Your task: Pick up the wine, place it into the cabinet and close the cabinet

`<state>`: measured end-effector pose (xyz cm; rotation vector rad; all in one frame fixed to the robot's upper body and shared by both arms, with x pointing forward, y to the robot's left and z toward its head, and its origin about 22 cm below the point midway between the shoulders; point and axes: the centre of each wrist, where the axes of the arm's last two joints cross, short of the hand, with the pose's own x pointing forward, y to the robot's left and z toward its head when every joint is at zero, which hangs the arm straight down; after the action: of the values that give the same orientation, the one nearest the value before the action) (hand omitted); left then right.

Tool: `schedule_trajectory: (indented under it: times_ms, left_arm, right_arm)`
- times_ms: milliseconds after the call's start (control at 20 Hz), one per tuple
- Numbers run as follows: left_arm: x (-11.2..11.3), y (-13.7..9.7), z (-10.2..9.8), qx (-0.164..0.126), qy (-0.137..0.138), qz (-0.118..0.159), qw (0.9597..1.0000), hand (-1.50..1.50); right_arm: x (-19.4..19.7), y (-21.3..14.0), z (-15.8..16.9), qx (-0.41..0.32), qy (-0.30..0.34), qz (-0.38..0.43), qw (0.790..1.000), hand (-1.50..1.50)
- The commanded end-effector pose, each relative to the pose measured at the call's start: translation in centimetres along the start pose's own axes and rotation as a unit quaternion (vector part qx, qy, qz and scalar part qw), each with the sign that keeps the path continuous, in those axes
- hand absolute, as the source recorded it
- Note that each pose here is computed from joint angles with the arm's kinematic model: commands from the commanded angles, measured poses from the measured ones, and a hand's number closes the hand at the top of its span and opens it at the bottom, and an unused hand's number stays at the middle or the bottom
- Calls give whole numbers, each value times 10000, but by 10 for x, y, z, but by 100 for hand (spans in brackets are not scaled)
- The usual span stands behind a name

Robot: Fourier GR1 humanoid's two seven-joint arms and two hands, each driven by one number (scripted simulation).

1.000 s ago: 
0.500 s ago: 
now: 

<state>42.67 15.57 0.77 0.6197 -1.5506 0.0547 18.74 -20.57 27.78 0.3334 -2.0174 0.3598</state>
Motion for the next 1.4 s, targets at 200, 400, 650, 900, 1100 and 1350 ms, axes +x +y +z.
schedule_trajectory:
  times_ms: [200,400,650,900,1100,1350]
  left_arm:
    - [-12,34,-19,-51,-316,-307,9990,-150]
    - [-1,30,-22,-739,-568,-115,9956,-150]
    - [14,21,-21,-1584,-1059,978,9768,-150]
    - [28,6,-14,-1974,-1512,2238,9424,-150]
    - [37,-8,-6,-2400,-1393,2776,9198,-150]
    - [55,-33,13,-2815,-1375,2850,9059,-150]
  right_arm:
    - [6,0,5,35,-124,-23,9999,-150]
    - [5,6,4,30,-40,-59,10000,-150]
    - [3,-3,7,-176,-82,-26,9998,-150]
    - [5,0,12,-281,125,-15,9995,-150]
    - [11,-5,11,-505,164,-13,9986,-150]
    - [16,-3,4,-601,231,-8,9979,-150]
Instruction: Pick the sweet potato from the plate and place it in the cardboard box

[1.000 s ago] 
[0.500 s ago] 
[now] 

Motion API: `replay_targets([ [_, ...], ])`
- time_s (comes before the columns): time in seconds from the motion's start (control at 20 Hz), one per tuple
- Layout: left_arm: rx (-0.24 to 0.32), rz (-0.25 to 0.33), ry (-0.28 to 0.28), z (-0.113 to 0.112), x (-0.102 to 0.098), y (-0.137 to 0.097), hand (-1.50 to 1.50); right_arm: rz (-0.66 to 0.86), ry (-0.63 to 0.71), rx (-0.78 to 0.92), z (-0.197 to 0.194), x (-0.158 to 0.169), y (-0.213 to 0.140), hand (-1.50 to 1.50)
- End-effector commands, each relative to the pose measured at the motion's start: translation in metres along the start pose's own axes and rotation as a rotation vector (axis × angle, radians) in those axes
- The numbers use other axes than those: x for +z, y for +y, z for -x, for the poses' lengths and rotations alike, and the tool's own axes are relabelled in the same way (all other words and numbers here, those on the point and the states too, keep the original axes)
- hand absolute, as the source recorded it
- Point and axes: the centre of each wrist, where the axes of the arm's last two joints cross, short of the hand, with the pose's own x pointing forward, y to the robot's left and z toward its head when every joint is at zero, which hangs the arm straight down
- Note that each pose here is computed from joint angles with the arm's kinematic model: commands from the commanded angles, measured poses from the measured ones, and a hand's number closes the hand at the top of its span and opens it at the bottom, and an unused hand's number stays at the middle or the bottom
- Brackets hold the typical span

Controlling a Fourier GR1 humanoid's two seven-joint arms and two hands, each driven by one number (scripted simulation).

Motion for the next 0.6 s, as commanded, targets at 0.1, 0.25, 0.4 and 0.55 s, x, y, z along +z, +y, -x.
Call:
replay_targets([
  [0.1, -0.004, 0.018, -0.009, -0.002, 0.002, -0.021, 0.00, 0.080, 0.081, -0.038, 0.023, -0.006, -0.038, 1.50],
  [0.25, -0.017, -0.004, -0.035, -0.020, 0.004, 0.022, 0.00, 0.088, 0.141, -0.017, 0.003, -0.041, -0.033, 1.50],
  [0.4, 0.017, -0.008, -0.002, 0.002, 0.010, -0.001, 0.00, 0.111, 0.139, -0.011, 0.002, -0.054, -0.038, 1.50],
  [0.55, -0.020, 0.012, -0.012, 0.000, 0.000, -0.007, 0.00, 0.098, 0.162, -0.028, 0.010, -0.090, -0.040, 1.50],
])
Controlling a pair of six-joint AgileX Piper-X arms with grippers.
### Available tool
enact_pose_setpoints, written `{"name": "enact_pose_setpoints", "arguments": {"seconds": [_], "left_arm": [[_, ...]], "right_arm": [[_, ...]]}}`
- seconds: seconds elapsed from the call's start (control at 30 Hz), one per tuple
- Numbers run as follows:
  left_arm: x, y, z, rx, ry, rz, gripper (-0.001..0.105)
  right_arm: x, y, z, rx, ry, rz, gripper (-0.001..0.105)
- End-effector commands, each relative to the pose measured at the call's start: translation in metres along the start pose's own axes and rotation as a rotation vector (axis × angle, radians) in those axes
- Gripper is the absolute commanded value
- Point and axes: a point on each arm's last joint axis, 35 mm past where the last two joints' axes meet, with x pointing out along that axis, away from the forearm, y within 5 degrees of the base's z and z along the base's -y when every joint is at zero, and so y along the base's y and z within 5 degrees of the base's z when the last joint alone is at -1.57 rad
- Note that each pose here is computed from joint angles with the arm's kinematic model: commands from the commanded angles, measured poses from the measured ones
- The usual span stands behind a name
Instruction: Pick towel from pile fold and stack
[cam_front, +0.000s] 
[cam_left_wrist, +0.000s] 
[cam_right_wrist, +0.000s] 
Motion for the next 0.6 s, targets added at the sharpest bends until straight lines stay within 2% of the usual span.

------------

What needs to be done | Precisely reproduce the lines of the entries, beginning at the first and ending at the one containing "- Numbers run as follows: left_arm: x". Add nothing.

Answer for the task |
Your task: Pick up the wine, place it into the cabinet and close the cabinet

`<state>`: measured end-effector pose (xyz cm; rotation vector rad; all in one frame fixed to the robot's upper body and shared by both arms, with x pointing forward, y to the robot's left and z toward its head, and its origin about 22 cm below the point midway between the shoulders; point and axes: the centre of each wrist, where the axes of the arm's last two joints cross, short of the hand, with the pose's own x pointing forward, y to the robot's left and z toward its head when every joint is at zero, which hangs the arm straight down; after the action: of the values that give the same orientation, the one nearest the value before the action) (hand omitted); left then right.

Tool: `schedule_trajectory: (indented under it: times_ms, left_arm, right_arm)`
- times_ms: milliseconds after the call's start (control at 20 Hz), one per tuple
- Numbers run as follows: left_arm: x (-11.2..11.3), y (-13.7..9.7), z (-10.2..9.8), qx (-0.164..0.126), qy (-0.137..0.138), qz (-0.118..0.159), qw (0.9597..1.0000), hand (-1.50..1.50); right_arm: x (-19.4..19.7), y (-21.3..14.0), z (-15.8..16.9), qx (-0.41..0.32), qy (-0.30..0.34), qz (-0.38..0.43), qw (0.790..1.000), hand (-1.50..1.50)

That completes the answer to the exercise.